_WHAT TO PRODUCE:_ What you output must be the exact lines from the first line of the data through the one holding "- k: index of", with no pictures.

_PROVIDED DATA:_
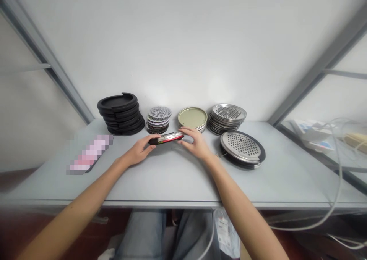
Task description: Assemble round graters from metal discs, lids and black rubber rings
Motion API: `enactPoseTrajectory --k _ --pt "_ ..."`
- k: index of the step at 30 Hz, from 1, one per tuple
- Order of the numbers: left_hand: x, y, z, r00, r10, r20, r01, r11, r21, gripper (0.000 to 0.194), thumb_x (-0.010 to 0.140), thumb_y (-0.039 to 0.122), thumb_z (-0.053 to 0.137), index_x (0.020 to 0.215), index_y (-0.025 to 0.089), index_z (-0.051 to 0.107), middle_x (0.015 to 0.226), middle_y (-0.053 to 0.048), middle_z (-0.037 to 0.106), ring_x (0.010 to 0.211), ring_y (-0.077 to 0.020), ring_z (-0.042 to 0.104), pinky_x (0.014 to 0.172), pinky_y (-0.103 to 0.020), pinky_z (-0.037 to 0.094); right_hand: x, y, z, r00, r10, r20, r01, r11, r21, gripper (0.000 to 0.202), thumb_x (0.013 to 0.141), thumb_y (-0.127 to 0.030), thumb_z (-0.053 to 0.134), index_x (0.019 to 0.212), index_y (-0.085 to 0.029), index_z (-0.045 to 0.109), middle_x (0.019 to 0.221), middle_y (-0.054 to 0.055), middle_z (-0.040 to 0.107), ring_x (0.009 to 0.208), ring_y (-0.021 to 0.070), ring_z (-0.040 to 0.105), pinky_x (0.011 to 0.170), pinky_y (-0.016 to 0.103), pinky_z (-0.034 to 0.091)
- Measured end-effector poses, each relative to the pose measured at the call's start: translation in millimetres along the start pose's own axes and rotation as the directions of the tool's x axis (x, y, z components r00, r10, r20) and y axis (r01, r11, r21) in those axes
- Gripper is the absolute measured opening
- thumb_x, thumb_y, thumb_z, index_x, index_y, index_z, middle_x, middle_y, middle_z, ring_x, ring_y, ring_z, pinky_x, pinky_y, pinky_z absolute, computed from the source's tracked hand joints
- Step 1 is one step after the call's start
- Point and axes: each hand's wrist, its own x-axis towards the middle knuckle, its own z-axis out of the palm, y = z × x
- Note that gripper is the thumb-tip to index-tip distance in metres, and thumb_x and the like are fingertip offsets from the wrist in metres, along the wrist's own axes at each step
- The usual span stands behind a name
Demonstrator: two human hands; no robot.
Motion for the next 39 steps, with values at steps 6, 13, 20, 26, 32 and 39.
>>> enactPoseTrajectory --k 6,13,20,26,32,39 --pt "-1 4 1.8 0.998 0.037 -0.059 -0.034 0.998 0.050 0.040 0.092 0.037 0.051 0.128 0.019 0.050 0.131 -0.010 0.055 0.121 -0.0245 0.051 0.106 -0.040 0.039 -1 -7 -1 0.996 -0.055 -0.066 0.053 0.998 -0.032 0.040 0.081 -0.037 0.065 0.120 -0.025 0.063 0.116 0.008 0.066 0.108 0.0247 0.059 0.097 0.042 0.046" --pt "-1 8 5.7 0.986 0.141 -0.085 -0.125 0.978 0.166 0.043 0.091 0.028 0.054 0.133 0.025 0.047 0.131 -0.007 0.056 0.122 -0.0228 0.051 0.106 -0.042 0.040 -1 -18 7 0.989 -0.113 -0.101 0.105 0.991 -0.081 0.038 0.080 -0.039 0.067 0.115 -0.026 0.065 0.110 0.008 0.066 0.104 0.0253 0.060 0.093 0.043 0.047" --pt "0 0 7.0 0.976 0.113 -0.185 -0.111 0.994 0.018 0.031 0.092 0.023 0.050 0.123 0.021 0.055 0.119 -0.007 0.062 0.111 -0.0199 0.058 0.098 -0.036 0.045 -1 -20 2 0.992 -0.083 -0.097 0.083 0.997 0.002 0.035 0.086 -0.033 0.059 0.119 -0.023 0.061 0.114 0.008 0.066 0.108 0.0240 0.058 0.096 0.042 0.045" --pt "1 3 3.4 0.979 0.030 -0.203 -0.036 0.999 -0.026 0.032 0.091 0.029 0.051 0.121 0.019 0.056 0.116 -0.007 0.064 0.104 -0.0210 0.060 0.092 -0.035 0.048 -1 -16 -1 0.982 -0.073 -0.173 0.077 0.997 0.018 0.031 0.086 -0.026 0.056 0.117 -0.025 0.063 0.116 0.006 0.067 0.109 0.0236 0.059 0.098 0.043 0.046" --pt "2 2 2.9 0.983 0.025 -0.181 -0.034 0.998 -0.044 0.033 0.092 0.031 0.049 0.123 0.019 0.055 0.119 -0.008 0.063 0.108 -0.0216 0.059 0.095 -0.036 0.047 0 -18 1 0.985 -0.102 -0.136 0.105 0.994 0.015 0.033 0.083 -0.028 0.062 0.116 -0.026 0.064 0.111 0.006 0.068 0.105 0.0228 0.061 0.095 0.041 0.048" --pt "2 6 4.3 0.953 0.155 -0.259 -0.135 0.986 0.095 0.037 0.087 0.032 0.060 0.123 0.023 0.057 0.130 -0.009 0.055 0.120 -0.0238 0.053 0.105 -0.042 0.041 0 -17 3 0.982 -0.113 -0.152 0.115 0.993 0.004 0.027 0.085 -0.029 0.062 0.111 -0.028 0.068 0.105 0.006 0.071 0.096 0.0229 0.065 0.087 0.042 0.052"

_RESULT OF THIS TASK:_
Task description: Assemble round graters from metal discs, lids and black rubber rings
Motion API: `enactPoseTrajectory --k _ --pt "_ ..."`
- k: index of the step at 30 Hz, from 1, one per tuple

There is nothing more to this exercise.